**Your task**
Reproduce, exactly and in full, the lines from the one with "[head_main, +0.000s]" through the one with "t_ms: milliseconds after" in the data below; drop pictures.
(Beginning of The data)
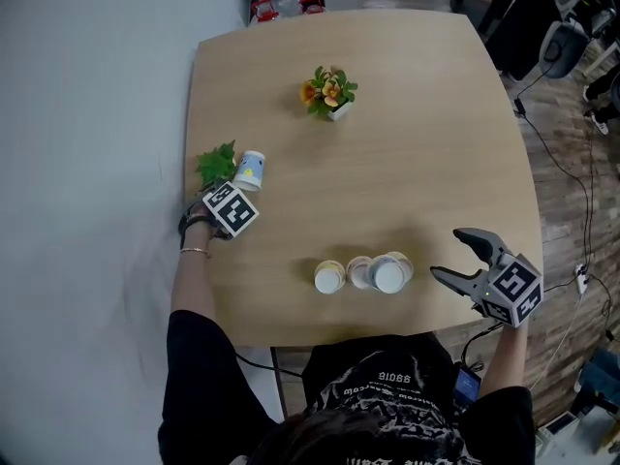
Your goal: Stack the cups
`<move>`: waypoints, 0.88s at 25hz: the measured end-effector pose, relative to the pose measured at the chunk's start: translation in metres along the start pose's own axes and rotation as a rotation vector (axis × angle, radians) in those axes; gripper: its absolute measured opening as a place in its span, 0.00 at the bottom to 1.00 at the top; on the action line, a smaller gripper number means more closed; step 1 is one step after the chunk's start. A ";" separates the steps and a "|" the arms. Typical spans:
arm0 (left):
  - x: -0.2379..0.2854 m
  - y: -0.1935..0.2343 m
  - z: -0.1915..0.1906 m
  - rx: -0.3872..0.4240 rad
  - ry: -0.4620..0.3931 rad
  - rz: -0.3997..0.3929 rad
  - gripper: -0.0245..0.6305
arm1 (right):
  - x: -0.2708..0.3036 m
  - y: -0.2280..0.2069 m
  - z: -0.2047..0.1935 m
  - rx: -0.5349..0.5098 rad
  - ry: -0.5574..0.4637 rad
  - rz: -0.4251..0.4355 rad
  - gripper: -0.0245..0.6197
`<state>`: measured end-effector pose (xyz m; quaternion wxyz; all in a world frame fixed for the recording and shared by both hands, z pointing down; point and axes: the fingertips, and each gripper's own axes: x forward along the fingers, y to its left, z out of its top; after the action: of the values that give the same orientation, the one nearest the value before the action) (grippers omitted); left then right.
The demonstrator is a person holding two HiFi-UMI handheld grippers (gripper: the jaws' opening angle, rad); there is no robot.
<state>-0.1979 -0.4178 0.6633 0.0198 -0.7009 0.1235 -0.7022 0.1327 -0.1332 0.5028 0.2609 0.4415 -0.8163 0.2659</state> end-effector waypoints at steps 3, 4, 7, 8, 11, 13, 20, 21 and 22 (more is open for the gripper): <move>-0.001 -0.002 -0.005 -0.043 0.002 0.001 0.50 | 0.005 -0.002 0.001 0.005 -0.009 0.007 0.59; -0.001 -0.004 -0.006 -0.062 -0.004 -0.009 0.49 | 0.006 -0.002 0.001 0.002 -0.013 0.009 0.59; -0.012 0.002 -0.010 -0.147 -0.040 -0.004 0.48 | 0.006 -0.001 0.003 -0.002 -0.026 0.011 0.59; -0.020 0.009 -0.012 -0.175 -0.056 0.019 0.48 | 0.006 0.000 0.002 0.001 -0.033 0.012 0.59; -0.040 0.013 -0.009 -0.293 -0.167 0.005 0.47 | 0.005 0.004 -0.002 0.017 -0.056 0.012 0.58; -0.053 0.009 -0.001 -0.384 -0.275 -0.030 0.47 | 0.004 0.005 -0.007 0.028 -0.070 0.008 0.58; -0.104 -0.017 0.013 -0.583 -0.581 -0.094 0.46 | -0.010 0.016 -0.012 0.048 -0.144 -0.015 0.54; -0.111 -0.021 0.016 -0.605 -0.621 -0.102 0.46 | -0.013 0.017 -0.013 0.048 -0.147 -0.015 0.54; -0.119 -0.025 0.018 -0.627 -0.661 -0.111 0.46 | -0.015 0.019 -0.015 0.049 -0.146 -0.011 0.54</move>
<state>-0.1740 -0.3725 0.5519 -0.1922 -0.8651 0.2794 -0.3697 0.1266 -0.1057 0.4994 0.1912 0.4707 -0.8239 0.2513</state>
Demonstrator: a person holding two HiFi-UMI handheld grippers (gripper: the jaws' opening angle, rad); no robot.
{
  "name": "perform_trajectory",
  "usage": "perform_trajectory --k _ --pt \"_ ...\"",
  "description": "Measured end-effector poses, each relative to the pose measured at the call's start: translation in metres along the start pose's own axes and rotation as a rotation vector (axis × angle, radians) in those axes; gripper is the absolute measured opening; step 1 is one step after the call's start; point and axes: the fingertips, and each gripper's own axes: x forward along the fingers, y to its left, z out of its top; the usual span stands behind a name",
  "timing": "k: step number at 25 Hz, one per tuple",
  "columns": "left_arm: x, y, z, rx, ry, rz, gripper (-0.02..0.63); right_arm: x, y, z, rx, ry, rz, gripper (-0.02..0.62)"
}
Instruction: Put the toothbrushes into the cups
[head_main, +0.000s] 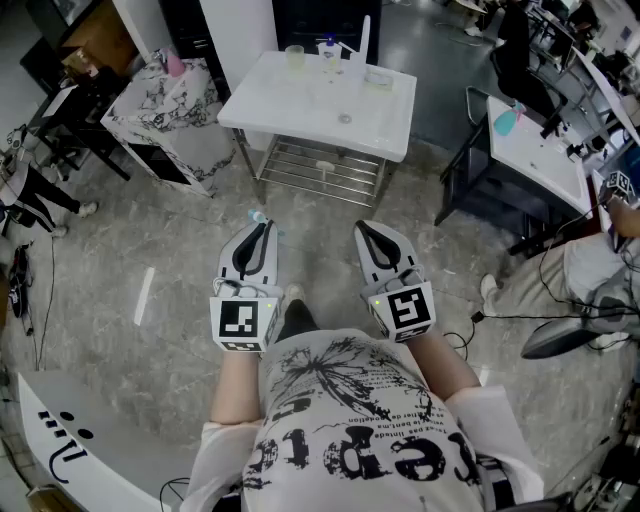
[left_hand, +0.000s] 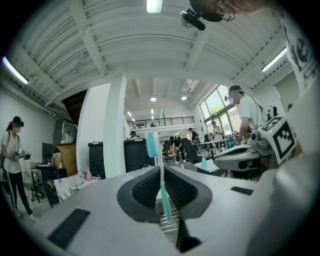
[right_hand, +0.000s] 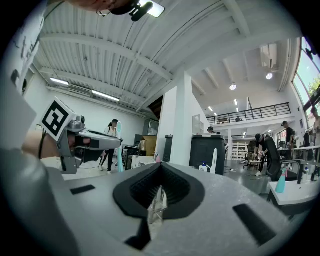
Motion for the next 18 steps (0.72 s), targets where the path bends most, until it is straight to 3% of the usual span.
perform_trajectory --k 13,18 --pt "0.02 0.009 -0.016 -0.026 0.028 -0.016 0.028 0.022 -0.004 -0.024 0.026 0.047 0.017 -0.009" --pt "0.042 0.032 -0.027 -0.039 0.034 -0.018 0.028 0.055 -0.008 -0.038 0.059 0.076 0.026 -0.009"
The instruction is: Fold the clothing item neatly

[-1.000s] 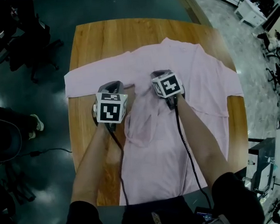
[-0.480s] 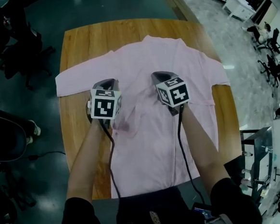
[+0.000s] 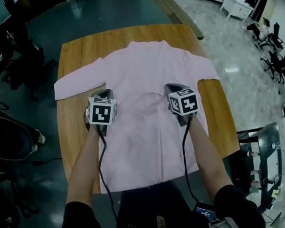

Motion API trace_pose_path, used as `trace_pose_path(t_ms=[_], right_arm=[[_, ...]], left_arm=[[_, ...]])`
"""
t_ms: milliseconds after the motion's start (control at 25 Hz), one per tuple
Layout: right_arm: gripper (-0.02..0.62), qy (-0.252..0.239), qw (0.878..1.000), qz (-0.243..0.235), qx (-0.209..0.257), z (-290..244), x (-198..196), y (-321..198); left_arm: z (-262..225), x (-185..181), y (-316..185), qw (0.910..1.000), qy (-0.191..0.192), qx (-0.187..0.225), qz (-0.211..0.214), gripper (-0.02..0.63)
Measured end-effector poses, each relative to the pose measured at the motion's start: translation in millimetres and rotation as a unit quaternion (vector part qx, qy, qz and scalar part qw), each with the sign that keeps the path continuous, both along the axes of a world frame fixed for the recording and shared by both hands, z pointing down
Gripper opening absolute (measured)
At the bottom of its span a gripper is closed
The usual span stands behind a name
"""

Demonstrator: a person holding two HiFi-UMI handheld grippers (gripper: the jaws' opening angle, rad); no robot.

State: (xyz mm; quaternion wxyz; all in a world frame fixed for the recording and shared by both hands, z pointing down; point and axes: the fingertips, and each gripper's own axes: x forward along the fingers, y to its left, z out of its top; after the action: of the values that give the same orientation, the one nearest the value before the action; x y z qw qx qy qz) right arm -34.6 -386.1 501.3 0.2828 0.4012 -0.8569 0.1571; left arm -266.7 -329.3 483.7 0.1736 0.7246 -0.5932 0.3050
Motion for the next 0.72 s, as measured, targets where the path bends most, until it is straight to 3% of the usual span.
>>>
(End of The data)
**Solution for this task**
[head_main, +0.000s] 
[left_hand, +0.000s] 
[right_hand, +0.000s] 
Motion for the next 18 steps (0.72 s), targets where the path bends most, until it is straight to 3% of the usual span.
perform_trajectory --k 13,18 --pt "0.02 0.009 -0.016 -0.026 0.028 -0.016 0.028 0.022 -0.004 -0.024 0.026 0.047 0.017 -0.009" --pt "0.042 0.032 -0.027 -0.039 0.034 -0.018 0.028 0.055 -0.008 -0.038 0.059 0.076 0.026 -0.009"
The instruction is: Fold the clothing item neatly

[-1.000s] 
[-0.480s] 
[+0.000s] 

Motion API trace_pose_path, used as `trace_pose_path(t_ms=[_], right_arm=[[_, ...]], left_arm=[[_, ...]])`
"""
t_ms: milliseconds after the motion's start (control at 25 Hz), one per tuple

The answer to this exercise has been written out completely.